RESPUESTA AL SR.BULLARD


1)La SEPS (Superintendencia de Empresas Prestadoras de Salud) no sólo vela por la gestión de los recursos administrados por las entidades sujetas a su ámbito, sino que supervisa la calidad de las prestaciones (servicios o atenciones) que éstas brindan a los asegurados promoviendo su confiabilidad. Aprobada en el Plan Estratégico Institucional 2007 – 2011 Resolución Nº 035-2007-SEPS/CD)

2)Las Empresas y Entidades vinculadas (a la supervisión de la SEPS) son aquellas que prestan servicios de salud a los asegurados de las Entidades Prestadoras de Salud (EPS). Pueden ser Clínicas, Hospitales, Policlínicos, Centros Médicos, Institutos, Consultorios, Servicios Médicos de Apoyo y Servicios de Atención Domiciliaria. Están inscritas en el Registro correspondiente de la Superintendencia de EPS y están sujetas a su supervisión. De modo que no es cierto que lo afirma el Sr. Bullard, quien señaló que la SEPS: “No tiene supervisión sobre clínicas, ni hospitales comunes”.

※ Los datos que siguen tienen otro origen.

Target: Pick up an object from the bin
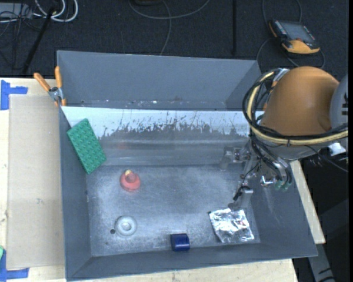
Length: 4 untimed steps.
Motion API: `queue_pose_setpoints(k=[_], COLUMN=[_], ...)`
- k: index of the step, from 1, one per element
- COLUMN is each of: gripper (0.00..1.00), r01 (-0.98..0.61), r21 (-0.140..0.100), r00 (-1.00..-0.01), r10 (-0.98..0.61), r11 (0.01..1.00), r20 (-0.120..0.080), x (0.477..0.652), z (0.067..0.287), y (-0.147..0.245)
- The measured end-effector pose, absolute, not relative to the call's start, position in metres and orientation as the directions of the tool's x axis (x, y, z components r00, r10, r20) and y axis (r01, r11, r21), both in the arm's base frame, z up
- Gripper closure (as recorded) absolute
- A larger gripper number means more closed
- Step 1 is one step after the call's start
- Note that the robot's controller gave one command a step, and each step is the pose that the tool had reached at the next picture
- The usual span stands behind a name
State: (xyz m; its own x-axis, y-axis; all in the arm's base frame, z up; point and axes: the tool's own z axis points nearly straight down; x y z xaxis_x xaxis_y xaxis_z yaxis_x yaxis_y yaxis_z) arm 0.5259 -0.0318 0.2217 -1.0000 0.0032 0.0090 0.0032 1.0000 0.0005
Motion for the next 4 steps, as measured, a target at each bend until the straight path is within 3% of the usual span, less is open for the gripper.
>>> queue_pose_setpoints(k=[1, 2, 3, 4], gripper=[0.00, 0.00, 0.00, 0.00], r01=[-0.250, -0.058, 0.024, 0.092], r21=[0.001, 0.001, 0.001, 0.000], r00=[-0.968, -0.998, -1.000, -0.996], r10=[-0.250, -0.058, 0.024, 0.092], r11=[0.968, 0.998, 1.000, 0.996], r20=[0.006, 0.003, 0.004, 0.001], x=[0.472, 0.493, 0.479, 0.483], z=[0.158, 0.123, 0.118, 0.068], y=[-0.079, -0.082, -0.061, -0.083])
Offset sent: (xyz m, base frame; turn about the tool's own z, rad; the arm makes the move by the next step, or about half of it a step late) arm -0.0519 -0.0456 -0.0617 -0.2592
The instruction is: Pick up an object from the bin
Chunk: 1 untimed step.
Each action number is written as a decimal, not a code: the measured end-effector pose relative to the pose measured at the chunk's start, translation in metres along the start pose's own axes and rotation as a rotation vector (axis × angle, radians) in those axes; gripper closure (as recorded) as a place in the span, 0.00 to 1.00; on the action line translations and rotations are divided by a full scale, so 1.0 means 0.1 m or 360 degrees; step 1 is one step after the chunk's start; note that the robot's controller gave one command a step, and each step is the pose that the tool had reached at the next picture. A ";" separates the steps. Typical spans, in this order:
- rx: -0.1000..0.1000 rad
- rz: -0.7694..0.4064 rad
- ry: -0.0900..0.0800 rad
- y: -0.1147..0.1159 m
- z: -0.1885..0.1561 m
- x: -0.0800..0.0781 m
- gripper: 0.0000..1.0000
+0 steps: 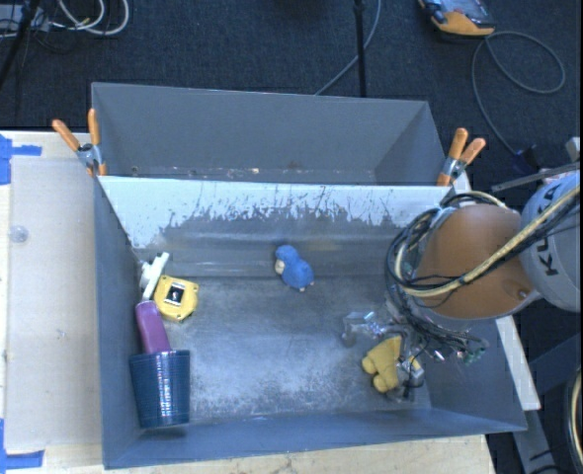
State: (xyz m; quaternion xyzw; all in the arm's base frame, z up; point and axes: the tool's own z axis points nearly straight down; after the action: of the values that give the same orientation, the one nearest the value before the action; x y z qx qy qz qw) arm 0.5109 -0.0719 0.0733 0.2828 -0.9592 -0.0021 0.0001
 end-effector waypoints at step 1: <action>-0.0005 0.0343 0.0008 -0.52 -0.10 -0.45 1.00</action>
Offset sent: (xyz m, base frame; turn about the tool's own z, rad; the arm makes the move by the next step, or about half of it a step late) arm 0.0000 0.0000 0.0000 0.0000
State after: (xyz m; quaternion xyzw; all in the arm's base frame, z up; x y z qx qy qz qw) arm 0.5767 -0.0909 0.0831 0.1781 -0.9840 -0.0029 0.0033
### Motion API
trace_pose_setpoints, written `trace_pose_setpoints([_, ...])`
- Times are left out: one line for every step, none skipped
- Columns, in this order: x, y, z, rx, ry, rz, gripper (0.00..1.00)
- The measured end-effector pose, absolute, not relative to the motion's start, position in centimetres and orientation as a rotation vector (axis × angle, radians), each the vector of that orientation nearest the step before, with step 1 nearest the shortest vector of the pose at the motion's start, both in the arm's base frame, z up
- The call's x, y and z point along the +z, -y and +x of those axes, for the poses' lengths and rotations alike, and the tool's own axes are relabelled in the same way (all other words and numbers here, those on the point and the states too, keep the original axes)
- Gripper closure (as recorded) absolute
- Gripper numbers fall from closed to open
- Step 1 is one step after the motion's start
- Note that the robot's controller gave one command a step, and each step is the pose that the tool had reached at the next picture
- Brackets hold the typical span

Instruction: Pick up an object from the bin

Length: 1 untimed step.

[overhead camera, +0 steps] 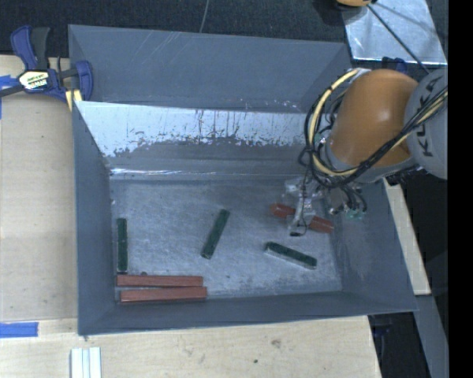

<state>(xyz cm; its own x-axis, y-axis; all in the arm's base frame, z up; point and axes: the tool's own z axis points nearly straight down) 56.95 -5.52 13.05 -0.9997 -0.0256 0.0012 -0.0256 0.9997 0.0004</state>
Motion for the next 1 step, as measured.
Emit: trace_pose_setpoints([21.03, 3.06, 53.18, 0.0, 3.144, 0.04, 1.0])
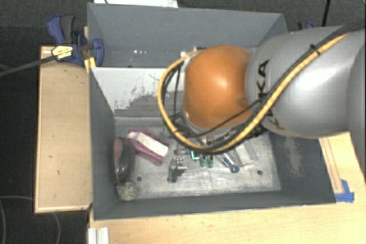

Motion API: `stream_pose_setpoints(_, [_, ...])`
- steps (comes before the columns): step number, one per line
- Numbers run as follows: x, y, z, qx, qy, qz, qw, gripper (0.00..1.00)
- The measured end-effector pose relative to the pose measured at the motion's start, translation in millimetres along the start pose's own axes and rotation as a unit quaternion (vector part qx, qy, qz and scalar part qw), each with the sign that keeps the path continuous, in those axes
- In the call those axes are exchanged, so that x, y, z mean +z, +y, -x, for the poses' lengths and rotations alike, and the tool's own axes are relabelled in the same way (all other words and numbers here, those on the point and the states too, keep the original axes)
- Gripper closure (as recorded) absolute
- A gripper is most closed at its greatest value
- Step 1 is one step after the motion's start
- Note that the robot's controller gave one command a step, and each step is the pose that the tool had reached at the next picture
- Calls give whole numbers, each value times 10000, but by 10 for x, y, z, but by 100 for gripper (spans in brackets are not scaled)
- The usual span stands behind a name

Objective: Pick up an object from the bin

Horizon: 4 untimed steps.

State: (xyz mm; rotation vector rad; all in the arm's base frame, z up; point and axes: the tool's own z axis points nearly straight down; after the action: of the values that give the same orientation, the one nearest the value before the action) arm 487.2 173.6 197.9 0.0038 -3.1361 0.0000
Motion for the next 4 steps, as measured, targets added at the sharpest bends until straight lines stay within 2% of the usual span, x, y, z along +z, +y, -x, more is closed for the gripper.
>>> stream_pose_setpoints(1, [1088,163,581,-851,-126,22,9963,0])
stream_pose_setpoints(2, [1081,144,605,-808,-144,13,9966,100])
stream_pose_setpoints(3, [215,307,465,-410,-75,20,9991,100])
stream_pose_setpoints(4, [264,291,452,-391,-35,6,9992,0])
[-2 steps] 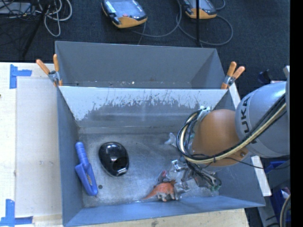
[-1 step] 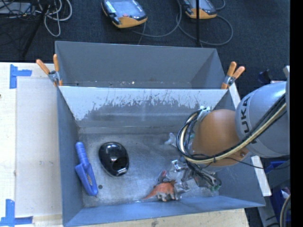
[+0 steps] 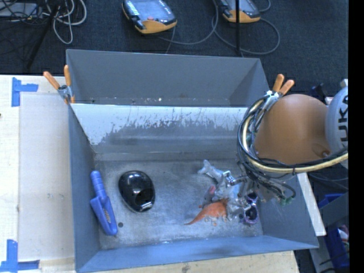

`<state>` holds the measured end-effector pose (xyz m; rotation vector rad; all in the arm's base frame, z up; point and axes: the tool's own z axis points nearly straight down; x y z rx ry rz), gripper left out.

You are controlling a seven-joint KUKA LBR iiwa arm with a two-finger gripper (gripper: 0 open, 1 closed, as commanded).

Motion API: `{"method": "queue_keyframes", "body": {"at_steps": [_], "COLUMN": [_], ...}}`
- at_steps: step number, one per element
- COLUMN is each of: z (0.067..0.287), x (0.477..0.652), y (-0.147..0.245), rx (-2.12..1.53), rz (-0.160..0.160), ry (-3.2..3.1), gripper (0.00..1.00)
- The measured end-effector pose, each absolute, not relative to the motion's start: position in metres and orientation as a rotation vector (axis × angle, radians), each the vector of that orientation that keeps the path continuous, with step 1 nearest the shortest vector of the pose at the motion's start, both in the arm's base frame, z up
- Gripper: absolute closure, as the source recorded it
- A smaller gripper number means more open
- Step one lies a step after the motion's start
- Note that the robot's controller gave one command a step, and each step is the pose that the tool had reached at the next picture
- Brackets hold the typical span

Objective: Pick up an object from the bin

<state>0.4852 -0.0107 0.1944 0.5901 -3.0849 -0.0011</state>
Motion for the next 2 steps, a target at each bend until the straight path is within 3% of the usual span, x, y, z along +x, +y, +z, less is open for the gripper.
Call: {"method": "queue_keyframes", "body": {"at_steps": [1,2], "z": [0.194,0.234], "x": [0.485,0.488], "y": [-0.011,-0.018], "rx": [0.589,0.653], "rz": [-0.001,-0.003], "ry": [-3.085,-3.07], "gripper": [1.0,1.0]}}
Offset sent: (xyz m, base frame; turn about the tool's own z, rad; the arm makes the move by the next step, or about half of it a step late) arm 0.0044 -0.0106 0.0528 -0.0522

3)FRESENIUS MEDICAL CARE DEL PERÚ brinda servicios médicos de diálisis, es decir, da tratamiento a pacientes con insuficiencia renal. En su página web indican que, además “de proveer productos de la más elevada calidad y ofrecen las mejores prácticas médicas al cuidado del paciente renal”. De modo que FRESENIUS califica como una empresa y entidad vinculada a las EPS (Entidad Prestadora de Salud). Por si fuera poco, brinda atención ambulatoria de emergencia y cuenta con médicos especializados en medicina peritoneal.

4)El Ministerio de Salud ha delegado a Indecopi el reconocimiento de las entidades privadas encargadas de acreditar si las instalaciones médico sanitarias de dichas personas naturales o jurídicas reúnen las condiciones mínimas suficientes para cumplir con la cobertura simple.

5)Las EPS son responsables frente a los usuarios por los servicios que prestan. FRESENIUS tiene como objetivo prestar servicios de atención para la Salud.

6)FRESENIUS MEDICAL CARE del Perú, cliente del Sr. Bullard, ha sido acusada de no realizar la desinfección adecuada de sus equipos de diálisis. La denuncia se publicó en un blog (Diario de Diálisis), y al margen de si es cierta o no, cabe la posibilidad de que la representada del Sr. Bullard cometa negligencias durante la atención de sus pacientes. Imaginen que por descuido un tratante se infecte con hepatitis, VIH, etc.

7)Ante la eventualidad descrita en el punto anterior el seguro contra negligencias médicas operaría como un medio eficaz para reparar en parte el daño ocasionado por el personal sanitario.

Anónimo dijo...

Es injusto el ataque contra el Dr. Bullard!

Adamo Netenr dijo...

Este es un blog mejor q semana económica. A ver si resucitan a la SEPS q anda en nada...

Anónimo dijo...

Te amo Cesar.
Charlie Cszro

Anónimo dijo...

Cesar, no eres objetivo y si no entiendes la logica economica detras del comentario del Dr. Bullard, mejor no hagas esos comentarios. Si los pobres son pobres,como van a acceder a un servicio tan fundamental si este se encarece?
Por favor, envidias y criticas no constructivas no contribuyen.